* [WORK ORDER]:
Determine how many lines in this listing contain the word "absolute" and report that number by itself.

* [COLLECTED DATA]:
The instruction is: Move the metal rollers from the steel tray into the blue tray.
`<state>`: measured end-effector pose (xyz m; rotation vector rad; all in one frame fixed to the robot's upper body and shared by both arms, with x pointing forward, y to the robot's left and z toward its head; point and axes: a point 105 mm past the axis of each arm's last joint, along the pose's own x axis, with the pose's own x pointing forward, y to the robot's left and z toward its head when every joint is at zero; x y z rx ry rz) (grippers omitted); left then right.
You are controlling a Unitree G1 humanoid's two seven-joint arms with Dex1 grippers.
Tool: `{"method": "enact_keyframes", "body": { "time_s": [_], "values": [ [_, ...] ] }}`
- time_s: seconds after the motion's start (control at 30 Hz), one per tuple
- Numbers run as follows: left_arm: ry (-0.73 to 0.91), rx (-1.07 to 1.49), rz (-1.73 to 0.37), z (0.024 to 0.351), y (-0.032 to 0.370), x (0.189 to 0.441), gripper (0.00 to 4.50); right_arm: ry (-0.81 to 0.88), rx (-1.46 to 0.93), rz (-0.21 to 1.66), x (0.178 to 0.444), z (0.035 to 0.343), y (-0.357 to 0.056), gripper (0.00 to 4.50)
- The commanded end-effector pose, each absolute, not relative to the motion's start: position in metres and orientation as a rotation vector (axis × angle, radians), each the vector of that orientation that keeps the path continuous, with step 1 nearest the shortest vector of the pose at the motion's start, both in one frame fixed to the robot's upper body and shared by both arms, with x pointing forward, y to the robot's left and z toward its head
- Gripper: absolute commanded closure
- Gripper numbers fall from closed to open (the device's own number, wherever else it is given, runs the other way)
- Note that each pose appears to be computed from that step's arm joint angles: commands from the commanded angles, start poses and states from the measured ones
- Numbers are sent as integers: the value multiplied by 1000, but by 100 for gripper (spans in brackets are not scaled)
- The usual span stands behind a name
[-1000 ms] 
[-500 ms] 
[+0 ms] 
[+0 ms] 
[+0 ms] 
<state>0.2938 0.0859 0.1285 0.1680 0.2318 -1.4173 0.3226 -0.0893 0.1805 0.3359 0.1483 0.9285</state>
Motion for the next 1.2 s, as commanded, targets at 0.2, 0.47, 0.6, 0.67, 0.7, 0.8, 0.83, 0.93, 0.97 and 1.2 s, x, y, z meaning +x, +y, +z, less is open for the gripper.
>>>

* [FINISHED TASK]:
2